人を何だと思っているんだと憤りを感じ、悪い人間を思い浮かべたとき自分の姿が見えてしまった。
…あ…
…ドックン…
それを感じた時、蓮はまた自分に絶望してしまった。
思い出されるのは、調子に乗って周りを見下していた自分。そして、颯真の妹である結の中身も知ろうとしないで外見と学力の無さを毛嫌いし嘲笑っていた。
…その時、結はどんな気持ちだったのだろう?
少なくとも、自分は結を傷つけていた事だけは分かる。底辺のザコが自分の言動で、傷付きドン底に落ちる様子が爽快だった。ストレス発散になっていた。

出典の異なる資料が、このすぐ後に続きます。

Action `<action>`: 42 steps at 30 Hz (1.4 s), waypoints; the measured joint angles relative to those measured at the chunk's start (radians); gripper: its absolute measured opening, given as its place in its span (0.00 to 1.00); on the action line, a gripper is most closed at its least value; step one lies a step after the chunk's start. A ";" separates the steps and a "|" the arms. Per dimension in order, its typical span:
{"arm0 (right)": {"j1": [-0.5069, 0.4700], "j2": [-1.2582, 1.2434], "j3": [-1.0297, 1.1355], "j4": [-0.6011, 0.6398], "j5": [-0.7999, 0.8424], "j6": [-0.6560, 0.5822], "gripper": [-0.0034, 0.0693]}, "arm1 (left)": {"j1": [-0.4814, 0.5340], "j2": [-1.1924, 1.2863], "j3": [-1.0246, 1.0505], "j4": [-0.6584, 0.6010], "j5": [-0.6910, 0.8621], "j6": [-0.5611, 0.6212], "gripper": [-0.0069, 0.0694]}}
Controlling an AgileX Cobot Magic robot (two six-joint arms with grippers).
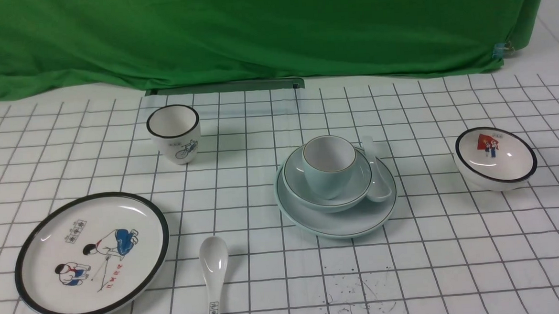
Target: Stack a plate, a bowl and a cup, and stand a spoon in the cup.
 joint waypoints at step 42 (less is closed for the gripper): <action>-0.043 -0.157 0.299 -0.085 -0.123 0.037 0.07 | 0.000 -0.058 0.013 0.007 -0.007 0.014 0.05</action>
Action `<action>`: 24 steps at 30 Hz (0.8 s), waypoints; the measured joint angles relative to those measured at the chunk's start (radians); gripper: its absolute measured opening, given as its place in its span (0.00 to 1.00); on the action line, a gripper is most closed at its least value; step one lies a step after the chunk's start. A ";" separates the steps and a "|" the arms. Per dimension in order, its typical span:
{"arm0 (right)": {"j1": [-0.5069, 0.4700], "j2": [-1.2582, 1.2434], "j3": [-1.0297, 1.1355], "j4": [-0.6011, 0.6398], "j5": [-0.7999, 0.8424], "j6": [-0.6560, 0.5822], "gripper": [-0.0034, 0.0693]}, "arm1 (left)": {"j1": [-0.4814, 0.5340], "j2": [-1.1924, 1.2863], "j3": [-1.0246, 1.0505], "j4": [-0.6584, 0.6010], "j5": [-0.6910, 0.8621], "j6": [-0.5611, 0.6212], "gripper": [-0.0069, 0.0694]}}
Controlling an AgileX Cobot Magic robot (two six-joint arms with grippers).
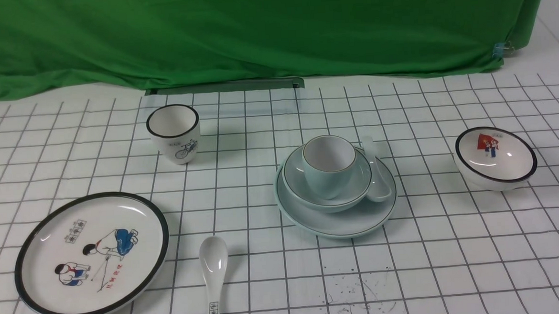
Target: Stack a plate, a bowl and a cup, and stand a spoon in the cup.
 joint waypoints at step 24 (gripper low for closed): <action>-0.277 -0.249 0.475 -0.238 0.158 0.388 0.07 | 0.000 0.000 0.000 0.001 0.000 0.003 0.05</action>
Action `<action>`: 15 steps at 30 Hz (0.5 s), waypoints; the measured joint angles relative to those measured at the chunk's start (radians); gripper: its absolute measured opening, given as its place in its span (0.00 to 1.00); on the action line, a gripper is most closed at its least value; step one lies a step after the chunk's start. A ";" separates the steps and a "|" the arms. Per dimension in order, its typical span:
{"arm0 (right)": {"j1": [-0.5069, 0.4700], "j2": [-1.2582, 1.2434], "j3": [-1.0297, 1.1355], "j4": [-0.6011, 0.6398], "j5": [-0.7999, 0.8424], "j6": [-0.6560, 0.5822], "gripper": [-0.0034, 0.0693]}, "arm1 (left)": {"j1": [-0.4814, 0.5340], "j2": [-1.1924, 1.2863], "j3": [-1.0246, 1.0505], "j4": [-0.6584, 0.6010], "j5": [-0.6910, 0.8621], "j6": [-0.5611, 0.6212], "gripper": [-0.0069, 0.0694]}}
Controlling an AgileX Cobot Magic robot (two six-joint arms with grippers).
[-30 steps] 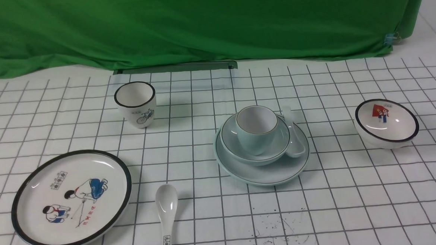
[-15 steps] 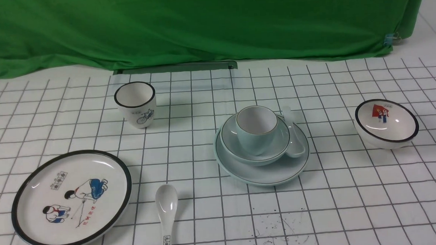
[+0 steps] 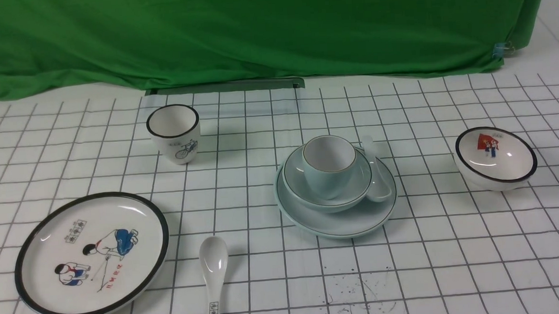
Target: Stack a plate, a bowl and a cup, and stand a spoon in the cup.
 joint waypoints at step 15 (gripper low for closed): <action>0.000 -0.001 0.000 0.001 0.007 0.003 0.08 | 0.000 0.000 0.001 0.000 0.000 0.001 0.05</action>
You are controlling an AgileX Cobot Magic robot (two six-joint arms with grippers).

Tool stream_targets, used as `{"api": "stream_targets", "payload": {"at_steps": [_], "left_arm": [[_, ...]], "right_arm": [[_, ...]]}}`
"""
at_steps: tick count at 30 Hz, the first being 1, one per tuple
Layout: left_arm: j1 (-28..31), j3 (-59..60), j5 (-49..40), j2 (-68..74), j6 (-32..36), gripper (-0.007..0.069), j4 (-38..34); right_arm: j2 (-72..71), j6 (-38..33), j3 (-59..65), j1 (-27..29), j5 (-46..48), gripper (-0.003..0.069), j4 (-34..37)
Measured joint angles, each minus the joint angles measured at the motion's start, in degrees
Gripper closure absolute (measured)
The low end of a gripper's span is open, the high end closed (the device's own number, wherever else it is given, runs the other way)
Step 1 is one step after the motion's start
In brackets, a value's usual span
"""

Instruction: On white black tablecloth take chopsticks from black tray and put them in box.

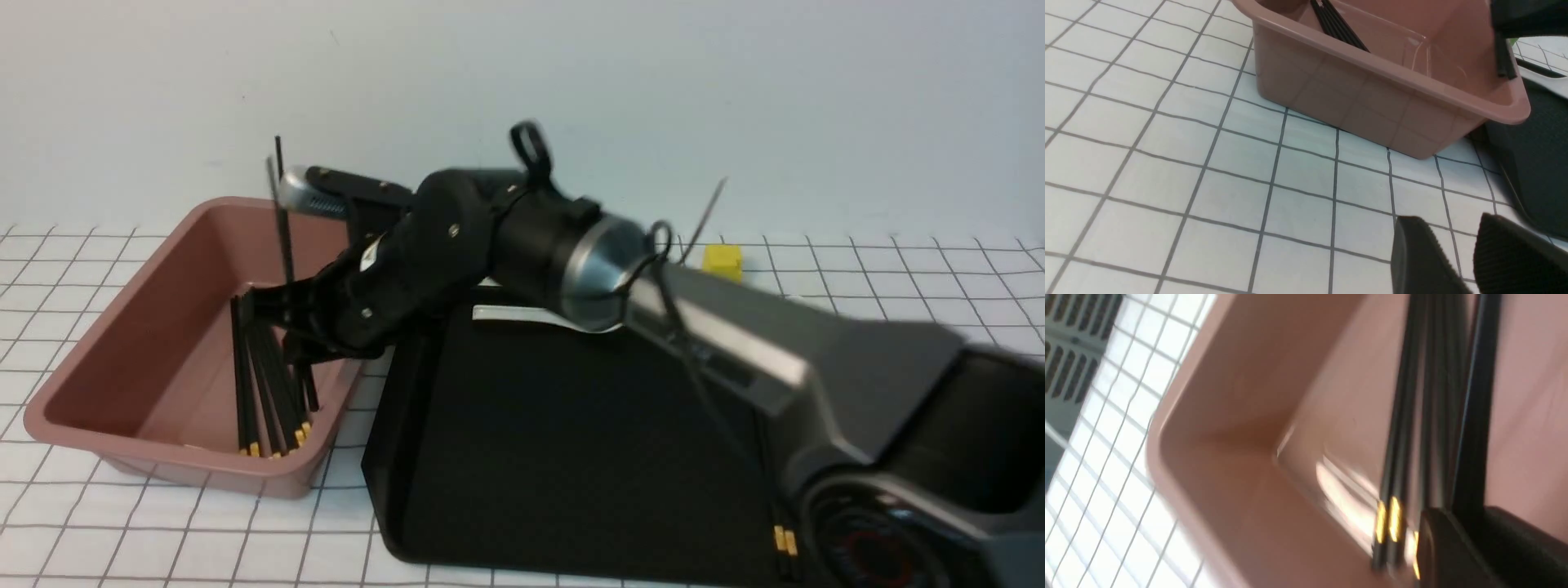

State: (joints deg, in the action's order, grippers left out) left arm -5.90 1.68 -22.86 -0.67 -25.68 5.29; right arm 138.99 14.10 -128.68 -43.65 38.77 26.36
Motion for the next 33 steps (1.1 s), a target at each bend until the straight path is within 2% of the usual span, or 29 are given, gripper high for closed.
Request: {"api": "stream_targets", "payload": {"at_steps": [5, 8, 11, 15, 17, 20, 23, 24, 26, 28, 30, 31, 32, 33], "left_arm": [[0.00, 0.00, 0.00, 0.00, 0.00, 0.0396, 0.00], [0.00, 0.00, 0.00, 0.00, 0.00, 0.0396, 0.00], [0.00, 0.00, 0.00, 0.00, 0.00, 0.0396, 0.00], [0.00, 0.00, 0.00, 0.00, 0.00, 0.0396, 0.00], [0.00, 0.00, 0.00, 0.00, 0.00, 0.0396, 0.00], [0.05, 0.00, -0.01, 0.00, 0.00, 0.0396, 0.00], [0.05, 0.00, -0.01, 0.00, 0.00, 0.0396, 0.00], [0.05, 0.00, -0.01, 0.00, 0.00, 0.0396, 0.00], [0.05, 0.00, -0.01, 0.00, 0.00, 0.0396, 0.00], [0.05, 0.00, -0.01, 0.00, 0.00, 0.0396, 0.00], [0.05, 0.00, -0.01, 0.00, 0.00, 0.0396, 0.00], [0.05, 0.00, -0.01, 0.00, 0.00, 0.0396, 0.00], [0.05, 0.00, -0.01, 0.00, 0.00, 0.0396, 0.00], [0.05, 0.00, -0.01, 0.00, 0.00, 0.0396, 0.00]], "right_arm": [[3.37, -2.15, -4.78, -0.08, 1.08, 0.0392, -0.59], [2.13, -2.99, -5.18, 0.13, 6.00, 0.0388, -2.85], [-2.33, -3.52, -5.83, 0.45, 13.51, 0.0471, -7.24], [-12.82, -5.39, -7.78, 1.27, 26.48, 0.0649, -16.65], [-19.00, -5.93, -7.78, 1.40, 30.76, 0.0671, -23.03], [-32.23, -6.71, -2.86, 1.59, 32.10, 0.0673, -30.13], [-42.67, -7.07, 5.22, 1.61, 32.52, 0.0673, -32.04], [-48.71, -7.07, 12.38, 1.61, 32.58, 0.0673, -32.71], [-59.13, -7.13, 25.41, 1.65, 30.10, 0.0673, -33.06], [-68.59, -7.13, 38.53, 1.65, 22.72, 0.0673, -32.94], [-75.84, -6.99, 51.89, 1.65, 12.98, 0.0673, -32.05], [-79.81, -6.71, 62.05, 1.65, 4.26, 0.0672, -31.14], [-82.08, -6.60, 66.12, 1.65, 0.71, 0.0672, -30.81], [-84.77, -6.54, 74.76, 1.65, -7.27, 0.0671, -30.05]]}}
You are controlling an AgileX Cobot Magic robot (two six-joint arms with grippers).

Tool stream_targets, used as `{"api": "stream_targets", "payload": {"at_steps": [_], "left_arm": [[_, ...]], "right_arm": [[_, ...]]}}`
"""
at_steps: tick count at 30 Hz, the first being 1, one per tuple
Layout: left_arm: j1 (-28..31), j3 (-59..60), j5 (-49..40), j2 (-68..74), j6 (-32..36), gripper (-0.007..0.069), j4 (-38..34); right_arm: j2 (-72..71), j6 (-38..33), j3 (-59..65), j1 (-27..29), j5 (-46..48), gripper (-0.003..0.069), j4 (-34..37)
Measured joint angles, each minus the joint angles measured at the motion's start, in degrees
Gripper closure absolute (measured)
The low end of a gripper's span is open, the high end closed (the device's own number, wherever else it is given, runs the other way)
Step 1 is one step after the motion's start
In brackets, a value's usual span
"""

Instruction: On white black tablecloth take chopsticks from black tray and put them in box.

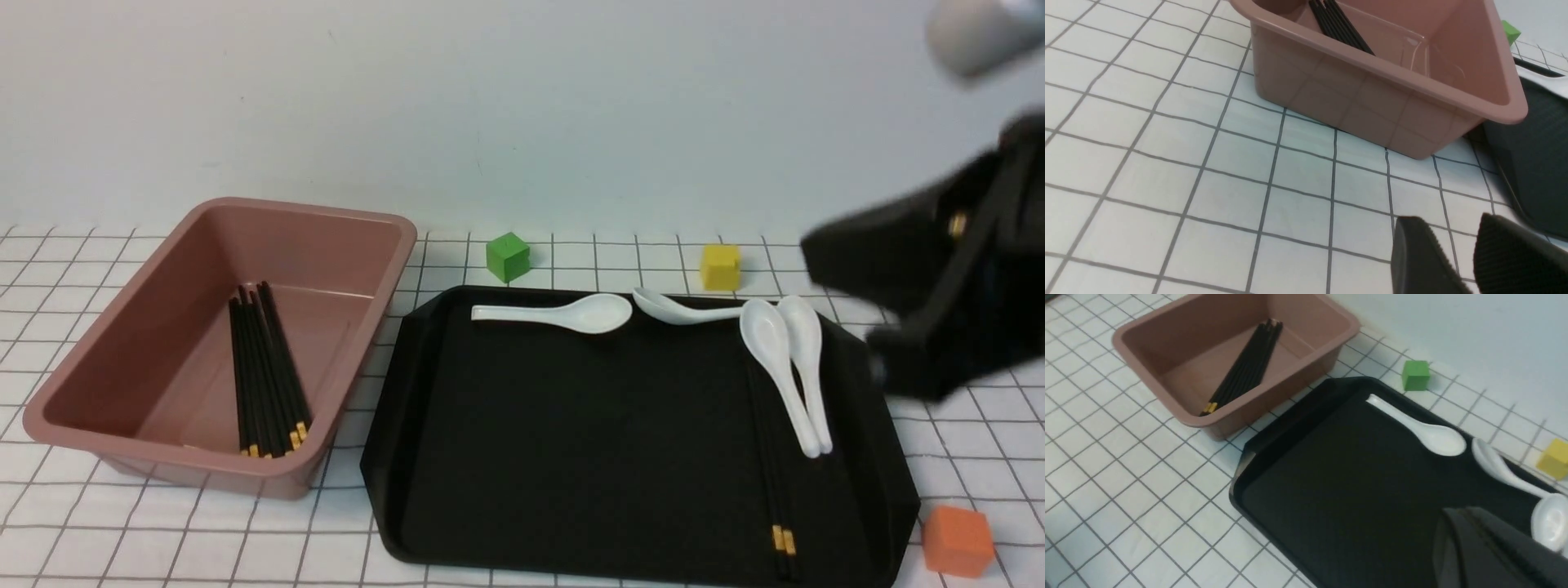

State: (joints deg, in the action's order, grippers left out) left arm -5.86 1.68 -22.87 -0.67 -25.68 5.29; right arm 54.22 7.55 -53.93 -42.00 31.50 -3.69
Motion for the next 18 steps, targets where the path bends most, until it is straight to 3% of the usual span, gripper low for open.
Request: {"api": "stream_targets", "payload": {"at_steps": [8, 12, 18], "left_arm": [[0.00, 0.00, 0.00, 0.00, 0.00, 0.0396, 0.02], [0.00, 0.00, 0.00, 0.00, 0.00, 0.0396, 0.02], [0.00, 0.00, 0.00, 0.00, 0.00, 0.0396, 0.02]], "right_arm": [[-16.62, 0.26, 28.41, 0.00, -35.55, 0.0664, 0.01], [-29.06, 0.20, 36.04, 0.00, -39.56, 0.0662, -0.64], [-43.20, 0.30, 42.81, 0.00, -33.40, 0.0657, 1.62]]}}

そうする事で、自分が王様か何か偉い人にでもなったかのような気持ちで気分が良かった。
少しばかりの罪悪感はあれど、少しだけだ。
そんな自分が思い出され、どうしようもない居た堪れない恥ずかしい気持ちになった。
…何様だよ、俺…
…うわぁ〜…
そう思った瞬間から、蓮は家で西園寺家族をよく見て気にかけるようになった。もちろん、結の事も。